_ACTION ITEM_
Search the data for the word "text". Reproduce every line where it is found.
[RECORD SET — start]
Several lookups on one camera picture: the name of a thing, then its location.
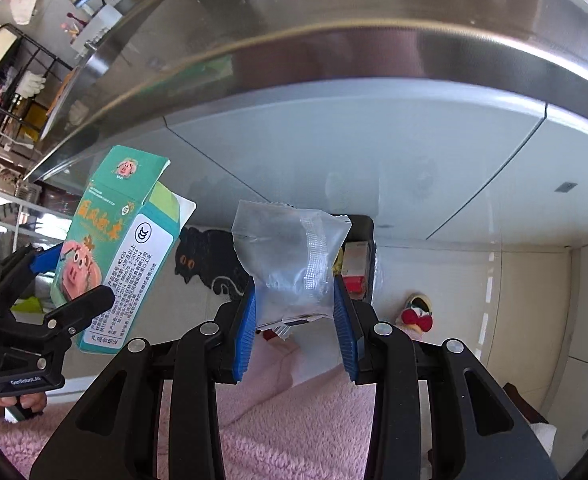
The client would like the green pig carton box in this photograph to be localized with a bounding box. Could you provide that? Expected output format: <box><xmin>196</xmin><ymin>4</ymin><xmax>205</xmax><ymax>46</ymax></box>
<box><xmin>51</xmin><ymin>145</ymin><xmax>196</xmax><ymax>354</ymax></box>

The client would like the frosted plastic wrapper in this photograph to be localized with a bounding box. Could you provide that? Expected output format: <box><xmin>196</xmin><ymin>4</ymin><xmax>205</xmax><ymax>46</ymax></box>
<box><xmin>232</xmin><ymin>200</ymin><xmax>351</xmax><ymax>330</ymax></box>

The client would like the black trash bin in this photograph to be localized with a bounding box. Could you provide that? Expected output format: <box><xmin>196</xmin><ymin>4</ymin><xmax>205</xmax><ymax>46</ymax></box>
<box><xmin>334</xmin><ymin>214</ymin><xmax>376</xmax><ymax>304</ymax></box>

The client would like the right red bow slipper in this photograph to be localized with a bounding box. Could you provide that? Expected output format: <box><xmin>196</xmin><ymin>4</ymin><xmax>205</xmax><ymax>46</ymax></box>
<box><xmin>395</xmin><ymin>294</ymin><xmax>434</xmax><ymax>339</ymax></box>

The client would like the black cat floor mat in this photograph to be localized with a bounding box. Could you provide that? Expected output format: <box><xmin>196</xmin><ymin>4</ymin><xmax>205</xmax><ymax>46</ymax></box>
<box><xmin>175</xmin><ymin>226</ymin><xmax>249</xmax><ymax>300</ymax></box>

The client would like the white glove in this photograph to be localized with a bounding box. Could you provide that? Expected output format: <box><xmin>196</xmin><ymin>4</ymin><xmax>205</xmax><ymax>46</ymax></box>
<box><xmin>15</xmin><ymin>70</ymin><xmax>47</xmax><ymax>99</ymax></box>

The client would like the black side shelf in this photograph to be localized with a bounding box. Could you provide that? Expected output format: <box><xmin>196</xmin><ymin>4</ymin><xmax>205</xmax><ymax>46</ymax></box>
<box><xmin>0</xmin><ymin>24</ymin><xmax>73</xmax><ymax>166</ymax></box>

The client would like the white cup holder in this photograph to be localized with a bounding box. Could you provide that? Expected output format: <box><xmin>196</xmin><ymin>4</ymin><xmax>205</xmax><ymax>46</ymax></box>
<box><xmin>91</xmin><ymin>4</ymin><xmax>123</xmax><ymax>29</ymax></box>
[RECORD SET — finish]
[RECORD SET — start]
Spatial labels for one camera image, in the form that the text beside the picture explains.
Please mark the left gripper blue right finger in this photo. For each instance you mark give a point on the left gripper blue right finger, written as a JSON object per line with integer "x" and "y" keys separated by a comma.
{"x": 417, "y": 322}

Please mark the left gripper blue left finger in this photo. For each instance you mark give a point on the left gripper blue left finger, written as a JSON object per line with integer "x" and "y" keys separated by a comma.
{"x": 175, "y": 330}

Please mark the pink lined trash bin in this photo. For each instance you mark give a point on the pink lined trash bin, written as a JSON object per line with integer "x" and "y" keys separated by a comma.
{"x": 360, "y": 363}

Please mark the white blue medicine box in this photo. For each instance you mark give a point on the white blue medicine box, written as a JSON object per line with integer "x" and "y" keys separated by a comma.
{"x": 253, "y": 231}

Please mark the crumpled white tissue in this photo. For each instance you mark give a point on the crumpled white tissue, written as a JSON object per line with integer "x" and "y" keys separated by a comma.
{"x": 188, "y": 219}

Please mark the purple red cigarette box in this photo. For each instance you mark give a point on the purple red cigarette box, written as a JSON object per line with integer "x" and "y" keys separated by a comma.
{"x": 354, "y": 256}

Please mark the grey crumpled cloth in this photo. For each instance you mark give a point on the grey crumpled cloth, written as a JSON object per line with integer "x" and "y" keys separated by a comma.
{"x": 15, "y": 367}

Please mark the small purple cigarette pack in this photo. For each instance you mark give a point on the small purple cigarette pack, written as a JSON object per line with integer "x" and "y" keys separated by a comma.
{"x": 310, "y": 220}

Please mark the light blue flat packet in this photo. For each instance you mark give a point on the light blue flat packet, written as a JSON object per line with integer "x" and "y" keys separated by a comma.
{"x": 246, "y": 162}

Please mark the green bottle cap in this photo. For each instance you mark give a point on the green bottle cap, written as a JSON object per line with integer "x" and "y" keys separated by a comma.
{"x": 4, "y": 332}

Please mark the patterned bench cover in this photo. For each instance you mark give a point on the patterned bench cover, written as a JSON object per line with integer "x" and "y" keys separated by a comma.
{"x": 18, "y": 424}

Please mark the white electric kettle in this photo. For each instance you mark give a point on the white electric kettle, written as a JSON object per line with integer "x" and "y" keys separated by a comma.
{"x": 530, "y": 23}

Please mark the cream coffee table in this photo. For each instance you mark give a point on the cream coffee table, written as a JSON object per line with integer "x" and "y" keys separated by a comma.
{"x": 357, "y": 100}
[RECORD SET — finish]
[RECORD SET — start]
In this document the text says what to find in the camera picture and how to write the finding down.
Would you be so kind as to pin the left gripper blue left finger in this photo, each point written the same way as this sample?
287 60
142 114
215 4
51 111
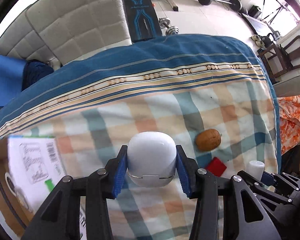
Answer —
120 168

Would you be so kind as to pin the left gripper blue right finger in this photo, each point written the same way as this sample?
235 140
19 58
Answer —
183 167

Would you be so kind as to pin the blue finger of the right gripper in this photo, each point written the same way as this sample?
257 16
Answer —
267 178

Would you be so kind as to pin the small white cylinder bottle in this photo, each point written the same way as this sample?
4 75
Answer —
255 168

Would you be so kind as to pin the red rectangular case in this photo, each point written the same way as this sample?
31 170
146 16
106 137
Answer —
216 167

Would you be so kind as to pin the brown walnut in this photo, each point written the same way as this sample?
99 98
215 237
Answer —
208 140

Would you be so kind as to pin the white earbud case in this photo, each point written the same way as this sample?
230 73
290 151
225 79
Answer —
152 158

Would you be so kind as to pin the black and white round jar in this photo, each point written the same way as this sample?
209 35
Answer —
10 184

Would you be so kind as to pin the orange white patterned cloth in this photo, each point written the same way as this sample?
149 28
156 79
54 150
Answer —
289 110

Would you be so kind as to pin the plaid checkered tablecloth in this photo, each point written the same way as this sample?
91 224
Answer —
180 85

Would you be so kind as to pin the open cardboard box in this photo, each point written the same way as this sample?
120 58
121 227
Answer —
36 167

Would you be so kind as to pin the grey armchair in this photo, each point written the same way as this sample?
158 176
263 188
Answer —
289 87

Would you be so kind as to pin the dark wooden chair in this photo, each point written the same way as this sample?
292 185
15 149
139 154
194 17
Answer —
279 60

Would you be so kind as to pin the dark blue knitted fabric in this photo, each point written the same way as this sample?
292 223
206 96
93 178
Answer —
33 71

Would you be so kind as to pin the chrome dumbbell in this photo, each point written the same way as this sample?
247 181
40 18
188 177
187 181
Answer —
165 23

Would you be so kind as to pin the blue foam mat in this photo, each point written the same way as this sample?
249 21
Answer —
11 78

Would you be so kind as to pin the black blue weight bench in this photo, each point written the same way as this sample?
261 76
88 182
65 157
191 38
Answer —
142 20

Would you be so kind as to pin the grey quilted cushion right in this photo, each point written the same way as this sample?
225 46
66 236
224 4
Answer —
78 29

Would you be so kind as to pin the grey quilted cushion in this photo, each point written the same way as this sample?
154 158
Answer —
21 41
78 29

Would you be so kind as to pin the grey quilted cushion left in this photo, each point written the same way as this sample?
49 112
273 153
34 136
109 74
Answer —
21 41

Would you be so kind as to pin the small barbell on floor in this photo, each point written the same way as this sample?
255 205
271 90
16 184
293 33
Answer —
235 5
[RECORD SET — finish]
_TASK OUTPUT_
Spatial labels for one camera image, in the form that the text beside the picture explains.
In this document the text says what to find in the camera picture and how to write the finding down.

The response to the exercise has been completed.